Problem to solve
Check every line of the data and copy the ones where "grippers" appears.

Supplied data
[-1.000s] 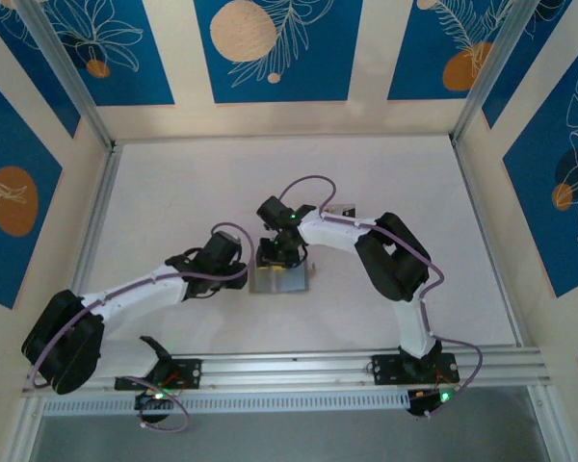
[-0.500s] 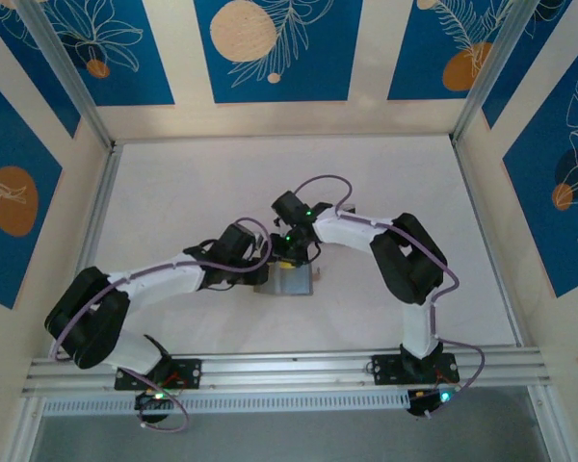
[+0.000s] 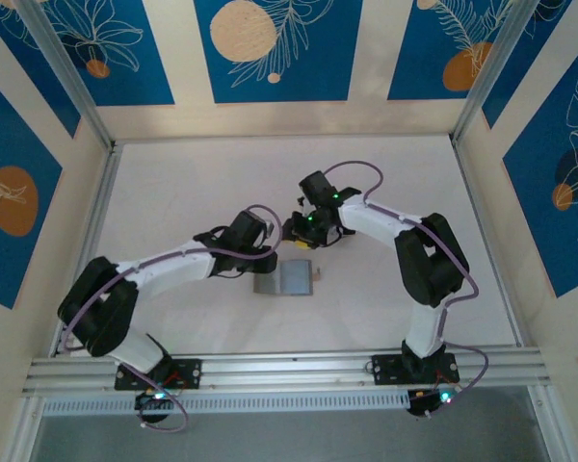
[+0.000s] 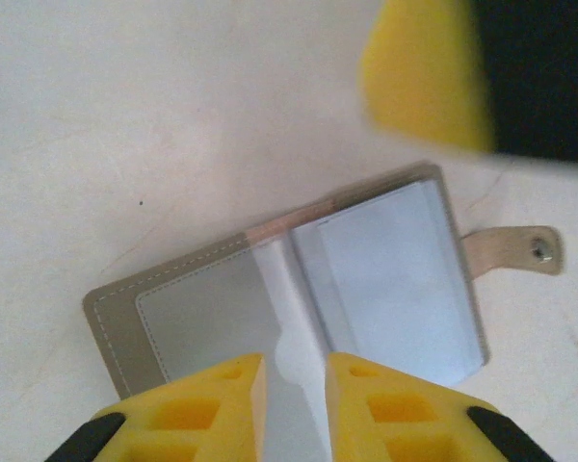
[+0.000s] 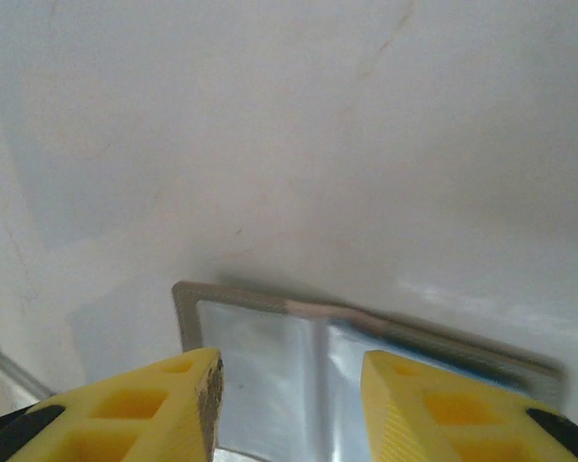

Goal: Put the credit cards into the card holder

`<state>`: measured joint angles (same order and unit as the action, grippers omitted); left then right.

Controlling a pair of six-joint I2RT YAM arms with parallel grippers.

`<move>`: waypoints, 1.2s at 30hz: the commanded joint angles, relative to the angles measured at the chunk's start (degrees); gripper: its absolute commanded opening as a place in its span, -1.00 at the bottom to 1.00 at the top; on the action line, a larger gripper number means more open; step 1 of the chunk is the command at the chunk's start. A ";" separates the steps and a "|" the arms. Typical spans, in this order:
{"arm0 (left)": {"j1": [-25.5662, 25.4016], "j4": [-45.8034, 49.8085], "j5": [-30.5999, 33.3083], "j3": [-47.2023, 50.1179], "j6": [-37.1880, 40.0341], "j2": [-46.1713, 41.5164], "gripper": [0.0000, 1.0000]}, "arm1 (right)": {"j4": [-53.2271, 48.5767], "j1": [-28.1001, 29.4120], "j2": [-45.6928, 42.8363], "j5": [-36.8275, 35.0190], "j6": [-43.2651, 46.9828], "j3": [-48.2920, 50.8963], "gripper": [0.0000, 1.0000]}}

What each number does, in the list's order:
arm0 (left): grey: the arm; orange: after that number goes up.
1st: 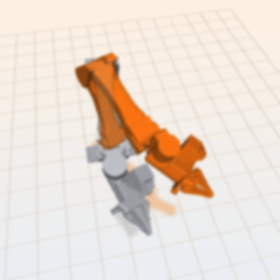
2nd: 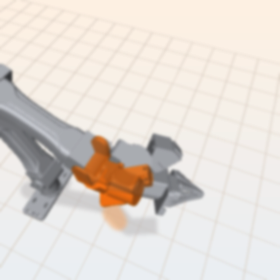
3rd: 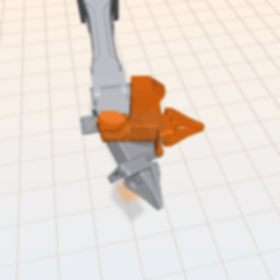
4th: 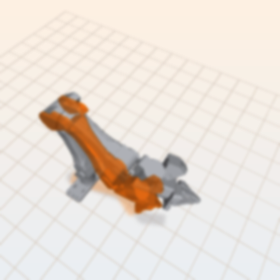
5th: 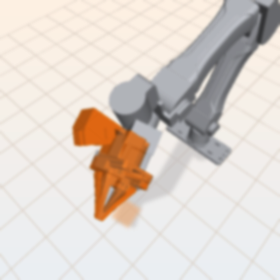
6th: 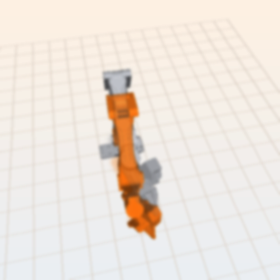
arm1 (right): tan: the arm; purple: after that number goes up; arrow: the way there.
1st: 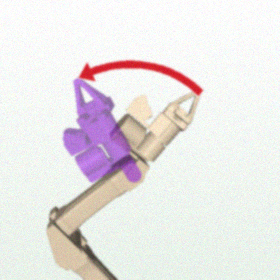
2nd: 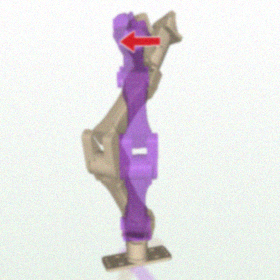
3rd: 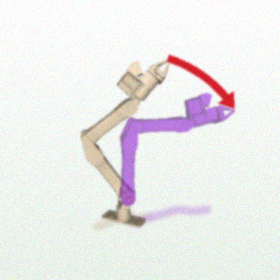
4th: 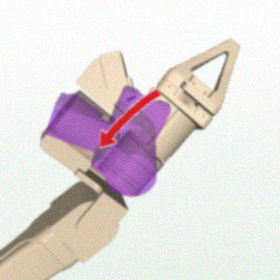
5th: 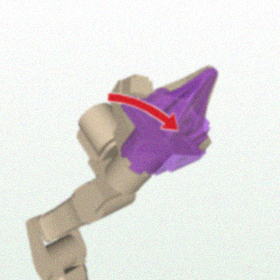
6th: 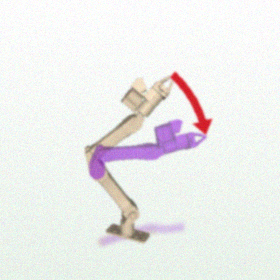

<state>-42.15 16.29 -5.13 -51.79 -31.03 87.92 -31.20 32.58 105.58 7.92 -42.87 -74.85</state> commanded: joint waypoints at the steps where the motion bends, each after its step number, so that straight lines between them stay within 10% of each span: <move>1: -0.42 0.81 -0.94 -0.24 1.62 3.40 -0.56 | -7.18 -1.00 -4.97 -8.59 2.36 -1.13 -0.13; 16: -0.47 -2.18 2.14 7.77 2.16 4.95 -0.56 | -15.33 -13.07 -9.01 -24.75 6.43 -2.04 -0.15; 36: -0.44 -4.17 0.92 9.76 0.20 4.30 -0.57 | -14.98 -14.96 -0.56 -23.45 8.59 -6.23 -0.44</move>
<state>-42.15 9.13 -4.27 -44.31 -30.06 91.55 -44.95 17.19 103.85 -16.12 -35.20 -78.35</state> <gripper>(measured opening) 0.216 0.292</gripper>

Exercise result
`<state>`: measured joint angles (same order and unit as the action, grippers omitted); left then right.
Controlling a pair of six-joint I2RT YAM arms with parallel grippers.

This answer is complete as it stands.